I have worked a little bit with FAST / Simulink. I am by no means an expert on either but as Jason mentioned in his post, knowing the error message would help. It would also help if you can post a snapshot of your implementation of the Rate Transition. Have you tried using the Automatic Rate Transition feature of Simulink? Without knowing anything about your model, its hard to say if this would work or if it did whether it would have any adverse effects on the results. You may have already looked at it, but in case you have not, Matlab does have a pretty good explanation in its Real-Time Workshop Help file about “Handling Rate Transitions”. Hope this helps.
First of all sorry for delayed reply (I was out of station).

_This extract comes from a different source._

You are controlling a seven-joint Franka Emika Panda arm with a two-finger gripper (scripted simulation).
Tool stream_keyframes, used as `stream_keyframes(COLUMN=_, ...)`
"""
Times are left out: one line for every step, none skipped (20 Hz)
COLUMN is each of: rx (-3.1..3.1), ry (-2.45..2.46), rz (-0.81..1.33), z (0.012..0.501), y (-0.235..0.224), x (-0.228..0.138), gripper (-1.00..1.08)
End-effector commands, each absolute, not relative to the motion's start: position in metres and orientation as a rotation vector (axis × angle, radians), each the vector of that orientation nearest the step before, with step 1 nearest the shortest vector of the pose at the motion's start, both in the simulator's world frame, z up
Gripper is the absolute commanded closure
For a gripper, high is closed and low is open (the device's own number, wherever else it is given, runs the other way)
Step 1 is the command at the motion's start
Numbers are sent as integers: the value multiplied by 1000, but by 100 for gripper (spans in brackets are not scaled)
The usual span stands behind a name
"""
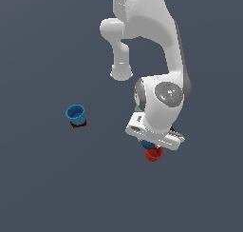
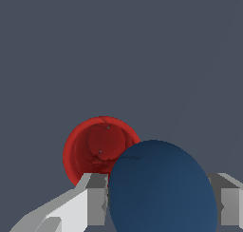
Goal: Pick up a designated object from a clutter of objects.
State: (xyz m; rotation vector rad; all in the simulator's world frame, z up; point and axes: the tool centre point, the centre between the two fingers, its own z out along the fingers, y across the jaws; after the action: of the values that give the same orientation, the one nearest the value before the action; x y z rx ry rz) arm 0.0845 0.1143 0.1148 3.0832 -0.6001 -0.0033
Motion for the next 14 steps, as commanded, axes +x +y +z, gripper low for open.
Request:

Also thank you for your replies, I checked all options and based on the observations and error rectification process followed by me, it seems
I have no option but to use time step of 5e-5 seconds, with solver : Fixed step , Rk-4th order. The model developed allows me to check the effect of grid contingencies such as LVRT or single phase fault on the gearbox. This model requires power system blockset on top of existing basic building blocks of simulink.Right now I am in the process of enabling electrical system trip settings, If you are interested in the model please let me know I can send you across the simulink file along with m file.
my e-mail id is : firstname.lastname@example.org.
Thanks & Regards
Can anyone please send me the file “Eigenanalysis.m”, which is reported on page 43 of FAST user’s guide. I am requesting this file because I could not able to locate it in the folder CertTest, which I downloaded recently from website (may be problem with my archive).
Thanks & Regards
I think they no longer supply the “Eigenanalysis.m”. Please refer to the addendum to fast users guide that was published with the new release http://wind.nrel.gov/designcodes/simulators/aerodyn//March312010UpdatesAndNewAeroDynInterface.pdf, page 6.

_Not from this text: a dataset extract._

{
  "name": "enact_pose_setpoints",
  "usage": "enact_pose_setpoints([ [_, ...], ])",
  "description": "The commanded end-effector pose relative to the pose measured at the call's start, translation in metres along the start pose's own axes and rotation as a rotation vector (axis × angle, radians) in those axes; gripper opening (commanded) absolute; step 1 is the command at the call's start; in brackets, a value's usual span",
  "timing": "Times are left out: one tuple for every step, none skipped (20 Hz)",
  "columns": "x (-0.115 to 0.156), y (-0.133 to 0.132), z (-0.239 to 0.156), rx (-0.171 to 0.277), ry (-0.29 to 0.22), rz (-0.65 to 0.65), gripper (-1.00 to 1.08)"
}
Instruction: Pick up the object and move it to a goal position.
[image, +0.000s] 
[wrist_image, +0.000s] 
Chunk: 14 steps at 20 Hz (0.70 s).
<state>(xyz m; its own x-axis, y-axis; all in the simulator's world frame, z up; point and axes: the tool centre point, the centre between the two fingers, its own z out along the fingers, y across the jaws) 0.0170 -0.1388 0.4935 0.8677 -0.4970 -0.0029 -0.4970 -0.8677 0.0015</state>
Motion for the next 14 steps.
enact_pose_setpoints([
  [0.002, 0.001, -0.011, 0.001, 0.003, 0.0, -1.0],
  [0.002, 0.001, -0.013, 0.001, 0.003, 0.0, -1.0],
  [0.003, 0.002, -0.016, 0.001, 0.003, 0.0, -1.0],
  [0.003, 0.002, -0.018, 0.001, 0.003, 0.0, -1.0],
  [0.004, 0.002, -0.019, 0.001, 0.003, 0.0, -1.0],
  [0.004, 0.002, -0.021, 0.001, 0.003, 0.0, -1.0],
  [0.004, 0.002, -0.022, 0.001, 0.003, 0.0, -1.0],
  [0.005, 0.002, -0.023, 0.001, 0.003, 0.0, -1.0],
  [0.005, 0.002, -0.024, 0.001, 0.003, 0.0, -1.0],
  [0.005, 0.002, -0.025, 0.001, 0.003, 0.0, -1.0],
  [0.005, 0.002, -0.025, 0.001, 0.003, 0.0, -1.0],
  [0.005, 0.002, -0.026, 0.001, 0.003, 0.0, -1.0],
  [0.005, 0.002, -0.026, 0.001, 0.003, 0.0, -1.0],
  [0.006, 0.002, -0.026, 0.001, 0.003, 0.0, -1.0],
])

I’d like to follow up on Rupert’s question about variable time-stepping to get clarification on the following:
Does the ABAM explicit integrator used in FAST insist that a fixed time-step be used?
In other words, is it possible (through modification to the source code) to change the time step of AeroDyn (or other modules for that matter) during a simulation and still expect a valid solution?
Thanks in advance,
Please note that Rupert’s question (and my answer) applied to FAST v7, which was the version of FAST available at the time. The time-integration in FAST v8 differs a lot.
In FAST v8, each module with continuous states has its own time-integrator. The ElastoDyn module allows for explicit RK4, AB4, and ABM4; the BeamDyn modules uses an implicit generalized-alpha, etc. None of the modules currently use a variable time-step integrator, but this is certainly something that could be added in the future. One difficulty in this may be that the FAST driver (glue) code calls all modules at the same fixed (glue-code) time step. Currently, FAST allows modules to have time steps be integer time-step divisors of the glue-code time step, but does not allow for modules to have time steps (for time-integration) larger than the glue-code time step.
I can see it would be a difficulty with respect to ensuring that all FAST modules are called at the same glue code time step.
Apart from this though, do you think that if I were to increase or decrease the time step of the AeroDyn standalone driver mid-simulation I would still expect a valid solution? Or does the theory behind the AeroDyn integrator forbid changing the time step in this way?
The unsteady airfoil aerodynamics model of AeroDyn v15 employs a discrete-time update, which requires a fixed time step. There are no other integrators in AeroDyn presently, so, I would think a time-varying time step would be OK when unsteady airfoil aerodynamics are disabled.